The Notice Commencement Date has been set by the court as 5 January 2009.
For the Settlement to be accepted as fair, the court has to recognise the plaintiffs – the Authors' Guild and the AAP – as fully representative of the membership of the settlement class.
Professor Pamela Samuelson of the University of California, an authority on intellectual property law, has noted that at the start of the legal process, Google Inc. disputed the claim of the Authors' Guild to be representative of the class of all authors everywhere. This would seem quite reasonable: a) the Guild's membership is quite small and b) Professor Samuelson points out that most of the authors it represents do not write the kinds of scholarly works found in the university research libraries which have been supplying the books for Google to digitize. She believes that if the proposed Settlement, which, of course, confers major benefits on Google, had not been agreed, Google would 'almost certainly' have strongly resisted the move to have the Authors' Guild certificated by the court as representative of the class of authors.
[http://radar.oreilly.com/2009/04/legally-speaking-the-dead-soul.html; http://www.slideshare.net/naypinya/reflections-on-the-google-book-search-settlement-by-pamela-samuelson]
In the publicity given to the Settlement in the press and on the web the phrase ‘US copyright interest’ has been widely used in describing the scope of the Settlement. This initially led many non-US authors and rights-holders, including the present writer, to assume that the Settlement would only affect their rights in works published in the United States. However, this is not the case.
If this settlement is allowed to go through it will affect the rights in all books published on or before 5 January 2009 in any country that is a signatory to the Berne Convention.
[See Berne Convention 5.1: ‘Authors shall enjoy, in respect of works for which they are protected under this Convention, in countries of the Union other than the country of origin, the rights which their respective laws do now or may hereafter grant to their nationals, as well as the rights specially granted by this Convention.’]

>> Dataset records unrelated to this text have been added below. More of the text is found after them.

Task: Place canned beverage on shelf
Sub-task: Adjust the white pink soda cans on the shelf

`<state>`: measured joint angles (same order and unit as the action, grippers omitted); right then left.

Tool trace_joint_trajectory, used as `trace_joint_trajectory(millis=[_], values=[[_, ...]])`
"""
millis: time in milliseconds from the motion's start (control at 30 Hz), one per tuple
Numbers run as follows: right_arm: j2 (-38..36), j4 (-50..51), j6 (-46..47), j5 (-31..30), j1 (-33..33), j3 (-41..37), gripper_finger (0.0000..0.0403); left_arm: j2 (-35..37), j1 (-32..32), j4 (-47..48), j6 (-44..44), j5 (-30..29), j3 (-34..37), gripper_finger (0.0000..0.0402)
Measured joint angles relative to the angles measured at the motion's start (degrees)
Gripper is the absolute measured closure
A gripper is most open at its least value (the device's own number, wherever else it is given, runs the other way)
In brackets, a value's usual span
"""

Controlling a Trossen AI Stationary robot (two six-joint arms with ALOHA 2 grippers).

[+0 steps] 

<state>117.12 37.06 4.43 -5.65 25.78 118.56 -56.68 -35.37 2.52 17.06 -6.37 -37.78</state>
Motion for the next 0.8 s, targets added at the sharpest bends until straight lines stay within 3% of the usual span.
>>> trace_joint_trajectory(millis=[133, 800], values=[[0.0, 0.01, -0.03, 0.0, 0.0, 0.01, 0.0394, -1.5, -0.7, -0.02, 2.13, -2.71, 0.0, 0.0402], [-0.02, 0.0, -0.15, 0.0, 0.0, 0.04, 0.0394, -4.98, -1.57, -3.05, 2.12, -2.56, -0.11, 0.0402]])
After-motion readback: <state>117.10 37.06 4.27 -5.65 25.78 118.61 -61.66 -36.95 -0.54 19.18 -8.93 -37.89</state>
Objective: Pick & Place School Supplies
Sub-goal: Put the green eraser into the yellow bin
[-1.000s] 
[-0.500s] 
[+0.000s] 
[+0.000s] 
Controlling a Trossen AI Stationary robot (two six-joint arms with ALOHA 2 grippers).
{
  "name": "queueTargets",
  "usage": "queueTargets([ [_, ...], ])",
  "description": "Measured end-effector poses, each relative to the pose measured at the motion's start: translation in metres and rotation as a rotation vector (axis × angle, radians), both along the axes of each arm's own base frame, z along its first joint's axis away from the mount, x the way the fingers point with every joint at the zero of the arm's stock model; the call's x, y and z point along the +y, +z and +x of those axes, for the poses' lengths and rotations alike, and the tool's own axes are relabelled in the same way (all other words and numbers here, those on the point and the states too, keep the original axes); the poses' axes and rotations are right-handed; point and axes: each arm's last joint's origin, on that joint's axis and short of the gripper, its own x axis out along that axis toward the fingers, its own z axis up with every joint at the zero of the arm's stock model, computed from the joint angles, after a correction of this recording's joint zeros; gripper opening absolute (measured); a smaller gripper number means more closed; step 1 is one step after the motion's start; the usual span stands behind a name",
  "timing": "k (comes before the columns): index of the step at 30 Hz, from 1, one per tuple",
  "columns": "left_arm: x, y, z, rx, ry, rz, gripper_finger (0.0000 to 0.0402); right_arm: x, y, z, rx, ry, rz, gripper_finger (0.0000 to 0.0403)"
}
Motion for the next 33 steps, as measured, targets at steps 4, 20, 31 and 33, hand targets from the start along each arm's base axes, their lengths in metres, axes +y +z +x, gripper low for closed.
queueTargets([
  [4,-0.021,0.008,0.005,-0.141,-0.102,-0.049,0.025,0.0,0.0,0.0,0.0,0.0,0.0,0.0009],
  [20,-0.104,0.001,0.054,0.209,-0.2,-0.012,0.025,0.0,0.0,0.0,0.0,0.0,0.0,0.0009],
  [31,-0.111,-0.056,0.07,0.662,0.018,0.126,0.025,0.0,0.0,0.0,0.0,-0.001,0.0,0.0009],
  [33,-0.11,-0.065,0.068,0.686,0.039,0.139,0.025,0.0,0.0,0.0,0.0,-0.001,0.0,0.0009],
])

2. Authors and rights-holders have the following choices in relation to the Settlement:
a) To opt out of the Settlement altogether, and retain the same rights over their books that they have always had. It should be noted that they may not be able to exercise those rights in relation to Google Inc. if the company infringes them and they themselves do not possess the financial resources required to take legal action to protect them.
Google has stated that if authors and publishers who opt out of the Settlement request the company not to digitise their work, or, if digitised, not to display any contents from it, it is its ‘current policy to voluntarily honor such requests’. However, the company has been known to change its stated policies from time to time, and this statement explicitly leaves open the possibility that it may do so in this case. Moreover, one author-publisher who has, in the past, opted out all her books from the Google Library Project and Book Search reported in November 2008 that in spite of this, two of her books had been digitised and put into the Google Book Search corpus.
The Publishers Association of the UK has warned its members that if a publisher opts out, ‘Google can use all of the publisher’s Books, as Google sees fit … unless and until the publisher brings a copyright infringement suit resulting in a victory or in a settlement with Google that provides otherwise.’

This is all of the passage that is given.